With respect to the limitations of this systematic review and meta‐analysis, several factors varied among the included studies and DFS formulations, which can complicate the extrapolation and generalisability of the results. The extent to which these factors could be explored with respect to subgroup differences was limited. Most of the studies were conducted in ‘ideal’ conditions, meaning the supply of DFS was generally ensured and participants interacted regularly with study personnel. This could increase uptake of the intervention compared to a more free‐living population, as seen in the study conducted by Banerjee 2016. Notably, the study by Banerjee 2016 was large (> 30,000 participants); thus, its inclusion could have impacted estimates for haemoglobin concentration and anaemia prevalence. Notably, fortification strategies can be influenced by health equity factors, which may contribute to the utility and acceptability of DFS and have implications for DFS uptake. Furthermore, most of the studies took place in India, where salt is noted to be of high quality (e.g. less moisture, few impurities), which could mean that the stability of DFS in other settings might be affected (Horton 2011). Importantly, indicators of the pathophysiology of iron deficiency anaemia, such as hepcidin concentration, were not measured in any of the studies.

To be successful and sustainable, food fortification programmes should be embedded within existing food systems to reduce nutrition inequities and ensure that quality products are available (Osendarp 2018). In most instances, the use of DFS would be relevant to geographies with endemic iodine deficiencies, mostly found in LMICs, and where anaemia or multiple micronutrient deficiencies exist. In such settings, changing the composition of salt, without changing its taste or salt content, might be an easier, cost‐effective strategy. There may be other technical limitations, however, such as multiple suppliers of salt, which can make controlling the fortification of salt with premix difficult, particularly if the salt is being obtained from local bodies of water (Shields 2021). Furthermore, without proper preparatory and storage techniques, the iron within DFS can oxidise, and thus become less bioavailable and the visual and organoleptic properties can decrease (Hurrell 2021). To ensure quality, supply chain requirements for DFS should be considered at several time points to prevent contamination, ensure product stability, avoid unacceptable sensory changes, and oversee ongoing quality assurance and quality control (Hurrell 2021). 

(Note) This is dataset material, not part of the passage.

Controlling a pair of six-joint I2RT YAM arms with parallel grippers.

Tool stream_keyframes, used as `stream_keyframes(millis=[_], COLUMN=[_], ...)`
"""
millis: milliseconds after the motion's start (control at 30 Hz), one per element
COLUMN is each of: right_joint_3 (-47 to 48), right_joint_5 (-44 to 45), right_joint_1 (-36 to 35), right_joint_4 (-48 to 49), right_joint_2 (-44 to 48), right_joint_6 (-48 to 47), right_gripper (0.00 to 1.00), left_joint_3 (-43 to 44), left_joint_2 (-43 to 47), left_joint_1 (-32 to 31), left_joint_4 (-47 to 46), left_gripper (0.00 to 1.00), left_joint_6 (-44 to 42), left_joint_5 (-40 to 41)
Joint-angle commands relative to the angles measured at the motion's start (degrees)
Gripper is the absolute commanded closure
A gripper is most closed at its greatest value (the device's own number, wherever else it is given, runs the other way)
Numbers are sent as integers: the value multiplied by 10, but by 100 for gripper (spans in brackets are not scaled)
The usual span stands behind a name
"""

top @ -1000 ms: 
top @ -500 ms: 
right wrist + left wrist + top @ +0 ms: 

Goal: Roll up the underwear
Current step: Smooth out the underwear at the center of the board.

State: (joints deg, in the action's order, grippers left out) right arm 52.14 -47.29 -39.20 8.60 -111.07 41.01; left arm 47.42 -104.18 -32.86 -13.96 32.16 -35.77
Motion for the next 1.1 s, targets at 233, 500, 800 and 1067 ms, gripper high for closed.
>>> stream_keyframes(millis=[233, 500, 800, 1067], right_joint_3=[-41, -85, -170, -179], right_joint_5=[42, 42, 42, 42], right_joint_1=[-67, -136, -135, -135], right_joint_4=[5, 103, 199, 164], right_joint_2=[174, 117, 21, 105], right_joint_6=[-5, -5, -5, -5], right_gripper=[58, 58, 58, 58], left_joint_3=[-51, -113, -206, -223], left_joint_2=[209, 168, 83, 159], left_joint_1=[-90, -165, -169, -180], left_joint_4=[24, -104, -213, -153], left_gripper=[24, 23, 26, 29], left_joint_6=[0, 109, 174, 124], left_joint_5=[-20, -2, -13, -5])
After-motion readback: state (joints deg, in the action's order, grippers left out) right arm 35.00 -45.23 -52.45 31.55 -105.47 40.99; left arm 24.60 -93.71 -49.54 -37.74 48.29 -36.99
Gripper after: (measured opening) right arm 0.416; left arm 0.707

In addition to its lack of targeted benefits for those with higher nutritional demands, DFS consumption could also be affected by the changing guidelines for salt intake. In 2014, the World Health Organization (WHO) recommended decreasing salt intake to 5 g/d to decrease the risk of elevated blood pressure, which is associated with heart disease and stroke (WHO 2012b). This could have implications for DFS, as levels of fortification have largely been based on the assumed salt consumption of 10 g/d. While policies for DFS and reduction of salt intake to 5 g/d could be compatible, the concentration of iron and iodine in the salt would need to increase. The consequences that this might have with regards to stability and acceptability are not clear, but it is possible that the occurrence of discolouration of the salt and certain food products could increase, as these have been reported in some studies (Andersson 2008; Wegmüller 2006; Zimmermann 2003; Zimmermann 2004). In the conducted studies, we found that neither salt intake, nor change in salt consumption from baseline, were commonly measured. The recommendations for reducing salt intake below 5 g/d must also be balanced against some of the ongoing discussion around the adverse effects of very low salt intake below 5 g/d (O'Donnell 2020).

Certainty of the evidence

We assessed the certainty of evidence comparing the effects of DFS to IS on outcomes of interest using GRADE (Table 1). We judged the primary outcomes to be of low certainty (haemoglobin and urinary iodine concentration). We downgraded the evidence by two levels due to risk of bias and inconsistency of results (i.e. high heterogeneity). We considered the certainty of the evidence for prevalence of anaemia to be moderate; we downgraded the evidence by just one level for inconsistency due to substantial heterogeneity. We downgraded other secondary outcomes, such as ferritin concentration, transferrin receptor concentration, zinc protoporphyrin, body iron stores, and prevalence of iron deficiency anaemia by two levels due to two of the following reasons: risk of bias, inconsistency of results (high heterogeneity), and/or imprecision (crossing the line of no effect and not meeting the optimal information size threshold). We acknowledge that there could have been challenges around resource constraints within the studies, which may have affected data collection, processing and analysis.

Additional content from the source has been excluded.